Whether he heard her, or whether her voice was lost to the thick silence of hallway, of stone, of metal and rain, Rodolphus did not move. Whether he was broken or sleeping or stunned by the chill of rain, the burn of the tears that caught at the hollows of his cheeks, his body was still. Every fiber of him ached for her, for freedom, for something other than this forsaken mess of hard and grey and weak, but the strength he needed to resist, to lash out, had been drained. Piece by piece, -they- had come, -they- had stolen each minute fragment he'd retained.
But perhaps some piece of him, some desperate piece, lifted at her words.
"Rodolphus," She called out again when he did not respond. No reply. "Rodolphus." Her voice grew more urgent, more demanding. When even that did not garner the desired response, his apathy sparked the fire deep inside of her, flesh suddenly aglow with warmth, eyes narrowing intently on her mark, unwilling to abide his futility a moment longer.
"Rodolphus!" She practically screamed his name, but she didn't care.
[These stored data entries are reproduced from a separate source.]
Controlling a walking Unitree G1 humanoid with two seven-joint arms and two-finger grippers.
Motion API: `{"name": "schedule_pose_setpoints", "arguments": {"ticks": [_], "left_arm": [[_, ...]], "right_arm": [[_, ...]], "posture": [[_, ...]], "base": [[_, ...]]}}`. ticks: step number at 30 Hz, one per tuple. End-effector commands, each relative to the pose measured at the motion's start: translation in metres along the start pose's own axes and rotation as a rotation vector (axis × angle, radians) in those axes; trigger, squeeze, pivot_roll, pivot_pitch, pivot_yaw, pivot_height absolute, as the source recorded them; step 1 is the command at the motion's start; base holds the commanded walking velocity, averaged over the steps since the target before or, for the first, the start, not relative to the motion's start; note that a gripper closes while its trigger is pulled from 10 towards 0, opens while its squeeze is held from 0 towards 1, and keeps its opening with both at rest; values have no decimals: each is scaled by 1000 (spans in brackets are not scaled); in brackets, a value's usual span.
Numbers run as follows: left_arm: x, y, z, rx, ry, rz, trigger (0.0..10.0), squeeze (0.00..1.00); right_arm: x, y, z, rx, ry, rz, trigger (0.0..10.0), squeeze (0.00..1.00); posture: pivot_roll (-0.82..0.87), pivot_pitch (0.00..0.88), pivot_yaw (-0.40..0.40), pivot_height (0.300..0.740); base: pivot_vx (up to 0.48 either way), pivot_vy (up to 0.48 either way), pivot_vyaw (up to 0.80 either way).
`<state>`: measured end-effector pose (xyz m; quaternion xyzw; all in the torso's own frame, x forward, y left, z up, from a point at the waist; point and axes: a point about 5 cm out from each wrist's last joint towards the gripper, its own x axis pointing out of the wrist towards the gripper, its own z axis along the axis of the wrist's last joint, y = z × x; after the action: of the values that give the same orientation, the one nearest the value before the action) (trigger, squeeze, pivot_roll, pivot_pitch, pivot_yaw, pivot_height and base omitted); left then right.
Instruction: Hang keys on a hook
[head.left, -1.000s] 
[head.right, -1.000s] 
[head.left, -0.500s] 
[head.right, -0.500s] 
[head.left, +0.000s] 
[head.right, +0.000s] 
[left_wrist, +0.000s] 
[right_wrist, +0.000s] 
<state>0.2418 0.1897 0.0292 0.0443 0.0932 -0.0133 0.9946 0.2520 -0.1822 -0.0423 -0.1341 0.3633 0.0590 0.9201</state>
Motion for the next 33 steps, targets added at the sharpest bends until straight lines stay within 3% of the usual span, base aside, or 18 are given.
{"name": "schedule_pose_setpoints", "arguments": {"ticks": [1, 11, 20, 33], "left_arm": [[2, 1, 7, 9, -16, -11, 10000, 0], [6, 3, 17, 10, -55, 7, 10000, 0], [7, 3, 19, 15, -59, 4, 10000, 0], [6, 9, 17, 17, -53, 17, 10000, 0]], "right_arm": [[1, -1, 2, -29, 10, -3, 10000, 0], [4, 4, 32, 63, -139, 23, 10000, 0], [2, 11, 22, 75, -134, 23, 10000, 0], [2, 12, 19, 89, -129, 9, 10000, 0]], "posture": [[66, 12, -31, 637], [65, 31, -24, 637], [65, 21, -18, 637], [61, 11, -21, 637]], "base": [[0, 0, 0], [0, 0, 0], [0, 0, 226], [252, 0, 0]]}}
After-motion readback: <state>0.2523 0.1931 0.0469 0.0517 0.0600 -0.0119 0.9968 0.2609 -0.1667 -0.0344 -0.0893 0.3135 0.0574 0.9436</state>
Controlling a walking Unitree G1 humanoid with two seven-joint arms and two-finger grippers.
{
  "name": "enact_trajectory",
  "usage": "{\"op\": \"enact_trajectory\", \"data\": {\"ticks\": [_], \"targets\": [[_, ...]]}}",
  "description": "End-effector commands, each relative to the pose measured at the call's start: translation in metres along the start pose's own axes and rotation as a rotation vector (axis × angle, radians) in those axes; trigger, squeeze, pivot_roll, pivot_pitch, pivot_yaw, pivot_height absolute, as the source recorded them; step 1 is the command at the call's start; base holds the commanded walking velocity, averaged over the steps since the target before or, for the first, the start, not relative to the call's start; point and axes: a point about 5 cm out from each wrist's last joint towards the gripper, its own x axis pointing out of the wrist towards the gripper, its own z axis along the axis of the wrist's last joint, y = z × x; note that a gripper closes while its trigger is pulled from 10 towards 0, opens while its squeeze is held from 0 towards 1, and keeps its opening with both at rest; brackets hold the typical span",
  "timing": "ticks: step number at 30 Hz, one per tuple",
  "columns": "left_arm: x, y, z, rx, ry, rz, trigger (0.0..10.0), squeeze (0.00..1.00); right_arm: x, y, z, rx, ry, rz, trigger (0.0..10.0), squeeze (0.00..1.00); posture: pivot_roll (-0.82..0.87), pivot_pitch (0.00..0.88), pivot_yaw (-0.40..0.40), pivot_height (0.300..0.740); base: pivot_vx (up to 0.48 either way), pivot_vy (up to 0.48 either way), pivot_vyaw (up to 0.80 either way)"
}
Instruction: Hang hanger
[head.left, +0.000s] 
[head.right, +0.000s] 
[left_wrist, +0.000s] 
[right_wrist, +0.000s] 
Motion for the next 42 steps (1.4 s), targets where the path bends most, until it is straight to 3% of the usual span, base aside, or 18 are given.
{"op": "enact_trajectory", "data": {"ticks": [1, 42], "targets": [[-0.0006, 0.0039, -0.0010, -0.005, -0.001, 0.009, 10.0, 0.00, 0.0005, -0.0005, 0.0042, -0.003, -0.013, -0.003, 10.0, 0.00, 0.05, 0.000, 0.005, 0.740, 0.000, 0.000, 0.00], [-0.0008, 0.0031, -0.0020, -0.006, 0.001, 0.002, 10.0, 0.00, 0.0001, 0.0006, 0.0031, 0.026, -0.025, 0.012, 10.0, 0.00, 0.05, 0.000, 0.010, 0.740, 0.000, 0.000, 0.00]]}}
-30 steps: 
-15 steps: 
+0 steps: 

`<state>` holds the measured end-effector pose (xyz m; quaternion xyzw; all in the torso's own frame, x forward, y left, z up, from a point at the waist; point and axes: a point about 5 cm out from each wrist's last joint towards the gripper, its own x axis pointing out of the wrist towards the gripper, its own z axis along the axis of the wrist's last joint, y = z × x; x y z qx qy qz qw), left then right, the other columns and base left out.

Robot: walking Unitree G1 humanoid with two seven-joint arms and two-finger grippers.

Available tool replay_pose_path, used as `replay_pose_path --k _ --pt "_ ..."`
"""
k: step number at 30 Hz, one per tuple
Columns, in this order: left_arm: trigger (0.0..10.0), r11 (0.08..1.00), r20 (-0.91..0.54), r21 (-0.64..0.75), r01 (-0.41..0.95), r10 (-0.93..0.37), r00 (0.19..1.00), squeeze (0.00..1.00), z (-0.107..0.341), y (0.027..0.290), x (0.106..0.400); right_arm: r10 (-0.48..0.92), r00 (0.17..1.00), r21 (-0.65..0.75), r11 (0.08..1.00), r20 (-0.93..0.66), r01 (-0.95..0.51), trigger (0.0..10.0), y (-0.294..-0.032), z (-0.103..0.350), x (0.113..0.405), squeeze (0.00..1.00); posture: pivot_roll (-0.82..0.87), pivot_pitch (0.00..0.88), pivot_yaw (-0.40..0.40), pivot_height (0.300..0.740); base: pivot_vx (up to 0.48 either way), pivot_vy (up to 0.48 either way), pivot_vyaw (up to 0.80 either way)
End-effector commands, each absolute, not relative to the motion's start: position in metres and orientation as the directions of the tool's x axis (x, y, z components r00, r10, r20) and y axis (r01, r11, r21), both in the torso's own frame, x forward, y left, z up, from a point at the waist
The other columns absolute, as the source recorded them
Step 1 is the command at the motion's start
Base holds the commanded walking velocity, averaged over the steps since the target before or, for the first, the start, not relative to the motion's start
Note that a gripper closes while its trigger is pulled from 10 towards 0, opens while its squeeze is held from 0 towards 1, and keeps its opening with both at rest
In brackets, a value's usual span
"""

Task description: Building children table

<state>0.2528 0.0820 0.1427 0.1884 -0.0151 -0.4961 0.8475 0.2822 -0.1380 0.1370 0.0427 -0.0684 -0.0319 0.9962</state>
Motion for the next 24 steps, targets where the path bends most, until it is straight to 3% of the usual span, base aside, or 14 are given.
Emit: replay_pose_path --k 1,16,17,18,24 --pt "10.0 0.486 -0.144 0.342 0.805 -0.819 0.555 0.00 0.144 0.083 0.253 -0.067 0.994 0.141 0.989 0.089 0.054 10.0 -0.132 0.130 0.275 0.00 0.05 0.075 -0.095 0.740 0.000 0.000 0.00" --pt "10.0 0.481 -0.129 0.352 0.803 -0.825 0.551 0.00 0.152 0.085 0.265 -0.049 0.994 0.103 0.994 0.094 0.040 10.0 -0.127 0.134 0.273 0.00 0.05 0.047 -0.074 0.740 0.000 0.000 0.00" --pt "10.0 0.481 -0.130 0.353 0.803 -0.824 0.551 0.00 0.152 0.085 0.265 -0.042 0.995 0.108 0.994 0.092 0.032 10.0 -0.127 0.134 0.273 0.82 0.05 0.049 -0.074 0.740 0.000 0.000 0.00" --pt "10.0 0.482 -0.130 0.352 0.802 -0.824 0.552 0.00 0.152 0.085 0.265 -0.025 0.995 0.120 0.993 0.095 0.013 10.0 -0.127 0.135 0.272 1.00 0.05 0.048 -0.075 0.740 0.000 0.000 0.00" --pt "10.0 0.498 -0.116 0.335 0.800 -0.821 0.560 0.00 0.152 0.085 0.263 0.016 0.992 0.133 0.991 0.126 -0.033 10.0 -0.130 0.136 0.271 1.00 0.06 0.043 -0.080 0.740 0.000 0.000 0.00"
She would have her answer if it meant yelling it out of him. "Don't you dare give in. Don't you dare give up." The hint of passion in her eyes blossomed into full-blown fury, enraged by her husband's defeatism. "If you stay curled up in that bloody ball for one moment longer, I swear to Salazar that when we get out of here, I'll tell the Dark Lord that you spent the time moping in the corner!"
Movement then, as a once-brutishly large form curled up into itself. Hot warmth across hollows and rises and to his fingers as he buried his face into his palms, spine and shoulders, broad and thin, were wracked by angry, hysterically silent sobs. "I promise." Not a voice; a cracked mess of hopelessness and resolution. He could feel. He could fucking feel.
And as he turned, eyes smeared and needing and almost angry enough to fight, -they- were again between them. Silent and dark and hungry for her fury, for the spark of life Bellatrix had riled in him.
At the next meal, his form was gone, curled tight against the opposite corner, invisible from the bar-fettered view afforded his wife. Broken and cold, he hid beneath the icy stone of corner and window, eyes dimmed against the clouds and mist of an unruly, miserable sky.